# Academy Awards (part 2)
---
In this project, we walk through how to normalize our single table `nominations` - created in the project Academy Awards (part 1) - into multiple tables and how to create relations between them.

Our database file, nominations.db, contains just the nominations table.
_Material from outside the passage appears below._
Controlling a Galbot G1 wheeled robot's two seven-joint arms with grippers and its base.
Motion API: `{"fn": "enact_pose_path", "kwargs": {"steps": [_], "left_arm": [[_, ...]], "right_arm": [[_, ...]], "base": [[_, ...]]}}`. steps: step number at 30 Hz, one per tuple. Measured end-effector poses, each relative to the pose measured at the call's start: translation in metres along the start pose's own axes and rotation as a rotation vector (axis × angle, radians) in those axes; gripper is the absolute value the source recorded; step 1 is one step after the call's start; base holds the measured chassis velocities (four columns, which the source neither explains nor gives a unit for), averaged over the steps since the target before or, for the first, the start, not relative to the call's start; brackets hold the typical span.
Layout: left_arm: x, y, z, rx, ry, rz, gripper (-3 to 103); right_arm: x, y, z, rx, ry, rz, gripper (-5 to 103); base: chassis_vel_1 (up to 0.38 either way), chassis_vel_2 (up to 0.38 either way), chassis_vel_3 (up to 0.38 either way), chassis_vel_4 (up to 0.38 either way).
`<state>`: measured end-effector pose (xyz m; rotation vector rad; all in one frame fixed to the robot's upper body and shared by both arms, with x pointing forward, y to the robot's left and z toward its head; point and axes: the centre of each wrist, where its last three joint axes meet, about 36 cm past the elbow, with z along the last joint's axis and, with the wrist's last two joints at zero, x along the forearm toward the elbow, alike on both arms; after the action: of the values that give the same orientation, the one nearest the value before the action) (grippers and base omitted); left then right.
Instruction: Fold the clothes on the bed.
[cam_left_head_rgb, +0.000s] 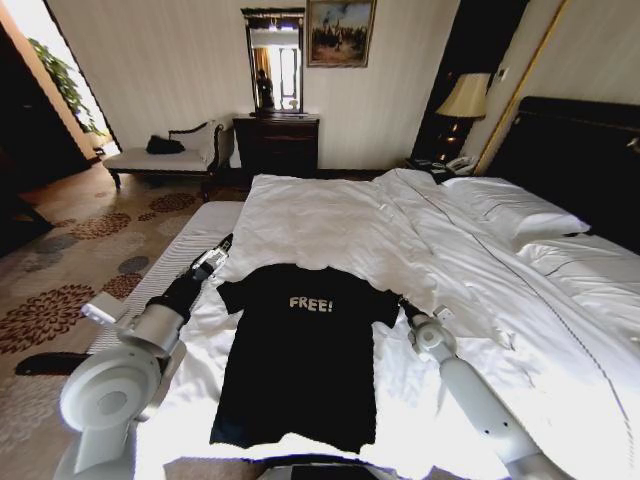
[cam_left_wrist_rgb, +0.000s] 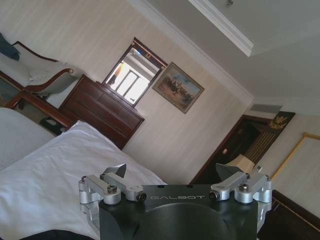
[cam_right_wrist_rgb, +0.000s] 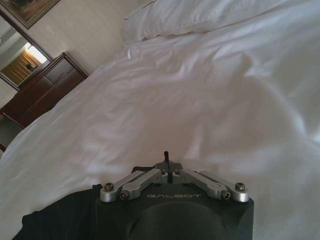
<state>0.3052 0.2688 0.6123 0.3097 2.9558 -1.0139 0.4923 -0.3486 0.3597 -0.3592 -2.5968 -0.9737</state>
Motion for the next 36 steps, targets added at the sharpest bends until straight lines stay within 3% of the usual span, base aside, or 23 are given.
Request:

This table has the following schema:

- `Year` - the year of the awards ceremony, integer type.
- `Category` - the category of award the nominee was nominated for, text type.
- `Nominee` - the person nominated for the award, text type.
- `Movie` - the movie the nominee participated in, text type.
- `Character` - the name of the character the nominee played, text type.
- `Won` - if this nominee won the award, integer type.

## Querying the table

In [1]:
import sqlite3
conn = sqlite3.connect('nominations.db')

In [7]:
schema = conn.execute('pragma table_info(nominations)').fetchall()
for each in schema:
    print(each)

(0, 'Year', 'INTEGER', 0, None, 0)
(1, 'Category', 'TEXT', 0, None, 0)
(2, 'Nominee', 'TEXT', 0, None, 0)
(3, 'Won', 'INTEGER', 0, None, 0)
(4, 'Movie', 'TEXT', 0, None, 0)
(5, 'Character', 'TEXT', 0, None, 0)


In [10]:
first_ten = conn.execute('select * from nominations limit 10').fetchall()
for each in first_ten:
    print(each)

(2010, 'Actor -- Leading Role', 'Javier Bardem', 0, 'Biutiful', 'Uxbal')
(2010, 'Actor -- Leading Role', 'Jeff Bridges', 0, 'True Grit', 'Rooster Cogburn')
(2010, 'Actor -- Leading Role', 'Jesse Eisenberg', 0, 'The Social Network', 'Mark Zuckerberg')
(2010, 'Actor -- Leading Role', 'Colin Firth', 1, "The King's Speech", 'King George VI')
(2010, 'Actor -- Leading Role', 'James Franco', 0, '127 Hours', 'Aron Ralston')
(2010, 'Actor -- Supporting Role', 'Christian Bale', 1, 'The Fighter', 'Dicky Eklund')
(2010, 'Actor -- Supporting Role', 'John Hawkes', 0, "Winter's Bone", 'Teardrop')
(2010, 'Actor -- Supporting Role', 'Jeremy Renner', 0, 'The Town', 'James Coughlin')
(2010, 'Actor -- Supporting Role', 'Mark Ruffalo', 0, 'The Kids Are All Right', 'Paul')
(2010, 'Actor -- Supporting Role', 'Geoffrey Rush', 0, "The King's Speech", 'Lionel Logue')


## Ceremonies table
Let's create a ceremonies table that contains the Year and Host for each ceremony and then set up a one-to-many relationship between ceremonies and nominations.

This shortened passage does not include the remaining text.